Since it emerged from NASA experiments during the 1960s into how astronauts could survive in space, the term cyborg has become part of a complex discourse about the relationship between technology and the body. If a cyborg is a ‘hybrid of machine and organism’ then ‘urban infrastructures can be conceptualised as a series of inter-connecting life-support systems’. By blurring the boundary between body and machine, as well as nature and culture, the concept of cyborg offers insights into the ‘networks that enable bodies to function in the modern city’ and how we might understand wider processes of urbanisation.

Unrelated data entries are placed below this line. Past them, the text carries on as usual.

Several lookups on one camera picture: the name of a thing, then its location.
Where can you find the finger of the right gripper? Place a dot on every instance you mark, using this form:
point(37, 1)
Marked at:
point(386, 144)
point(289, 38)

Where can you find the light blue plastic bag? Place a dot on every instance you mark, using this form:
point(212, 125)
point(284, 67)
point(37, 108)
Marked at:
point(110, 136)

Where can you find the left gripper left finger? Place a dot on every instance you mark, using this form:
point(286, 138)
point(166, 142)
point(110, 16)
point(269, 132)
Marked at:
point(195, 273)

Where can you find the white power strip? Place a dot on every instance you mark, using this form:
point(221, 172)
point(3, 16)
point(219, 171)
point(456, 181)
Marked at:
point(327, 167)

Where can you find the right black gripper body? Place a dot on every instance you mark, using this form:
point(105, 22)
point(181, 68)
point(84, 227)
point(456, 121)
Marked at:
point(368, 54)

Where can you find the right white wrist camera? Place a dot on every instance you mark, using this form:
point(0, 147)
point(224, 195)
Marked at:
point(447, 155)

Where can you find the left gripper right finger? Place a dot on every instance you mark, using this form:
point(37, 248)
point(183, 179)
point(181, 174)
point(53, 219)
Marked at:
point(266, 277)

In both science fiction and the material realm the cyborg is ambiguous. One manifestation is the 21st century soldier, equipped with technology to subdue the city and its inhabitants. Paul Virilio articulates the pessimistic view, arguing that technologies have so colonised the body that ‘we no longer talk of the body in the city but “the city in the body”.’ Against this is an optimistic view, typified by the Japanese architect Akira Suzuki whose book ‘Do Android Crows Fly over an Electronic Tokyo’ characterises modern urban humans as “android crows” inhabiting a field of electro-magnetic waves which they can mould, and liberates them from the workplace or family table and extends their sensibilities and opportunities. William J Mitchell shares the optimistic confidence that technology creates opportunities, but what this view misses, argued Gandy, are ‘the devastating disparities between the mobility of capital and labour that have produced new forms of economic serfdom in the global South’. Teenagers in Lagos may have mobile phones but no sanitation.

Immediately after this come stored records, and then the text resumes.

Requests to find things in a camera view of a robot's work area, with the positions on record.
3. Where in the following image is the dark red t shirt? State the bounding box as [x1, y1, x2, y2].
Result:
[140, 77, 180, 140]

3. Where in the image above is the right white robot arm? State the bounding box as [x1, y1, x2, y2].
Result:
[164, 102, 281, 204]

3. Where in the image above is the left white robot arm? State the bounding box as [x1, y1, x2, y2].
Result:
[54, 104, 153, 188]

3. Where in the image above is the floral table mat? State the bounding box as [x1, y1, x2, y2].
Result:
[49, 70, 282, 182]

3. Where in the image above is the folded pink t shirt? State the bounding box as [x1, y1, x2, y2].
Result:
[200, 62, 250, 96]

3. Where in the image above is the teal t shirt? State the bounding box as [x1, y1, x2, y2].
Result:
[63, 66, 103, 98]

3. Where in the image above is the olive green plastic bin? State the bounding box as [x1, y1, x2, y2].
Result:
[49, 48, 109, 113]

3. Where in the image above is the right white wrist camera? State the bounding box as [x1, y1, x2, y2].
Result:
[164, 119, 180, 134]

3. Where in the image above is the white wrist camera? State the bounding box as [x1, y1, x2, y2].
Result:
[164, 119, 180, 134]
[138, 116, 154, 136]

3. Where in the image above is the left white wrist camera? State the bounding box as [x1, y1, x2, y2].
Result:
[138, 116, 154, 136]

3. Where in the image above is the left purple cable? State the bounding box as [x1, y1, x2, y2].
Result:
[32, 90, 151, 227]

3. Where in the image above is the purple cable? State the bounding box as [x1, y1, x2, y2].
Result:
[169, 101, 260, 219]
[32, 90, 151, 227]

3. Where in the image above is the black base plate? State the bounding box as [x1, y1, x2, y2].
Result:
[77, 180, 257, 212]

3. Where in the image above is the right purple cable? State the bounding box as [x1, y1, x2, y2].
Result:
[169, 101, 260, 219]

From a Marxist perspective the cyborg offers insights into the way circulation of capital and transformation come together to produce urban space, for example in Erik Swyndegouw’s and Maria Kaika’s work on water infrastructure networks. This moves beyond the electro-magnetic cyborg to the dialectical cyborg, and relates to Foucauldian debates about the way technological networks effect human behaviour. Instead of the narrow view of technology as a benign enhancement of human capability, the dialectical cyborg suggests a way of thinking about cities as a whole. It recognises that the relationship between humans and technology predates the term cyborg which it acquired during the space programme, and is a recurring theme in cultural modernism. Also, by involving living flesh it brings a material dimension to discussing the body and technology. Above all it helps to fire the imagination and develop a new vocabulary for understanding what we mean by the ‘public realm’ against the vulnerability and inter-dependency of urban societies and the complex technological networks that make them possible.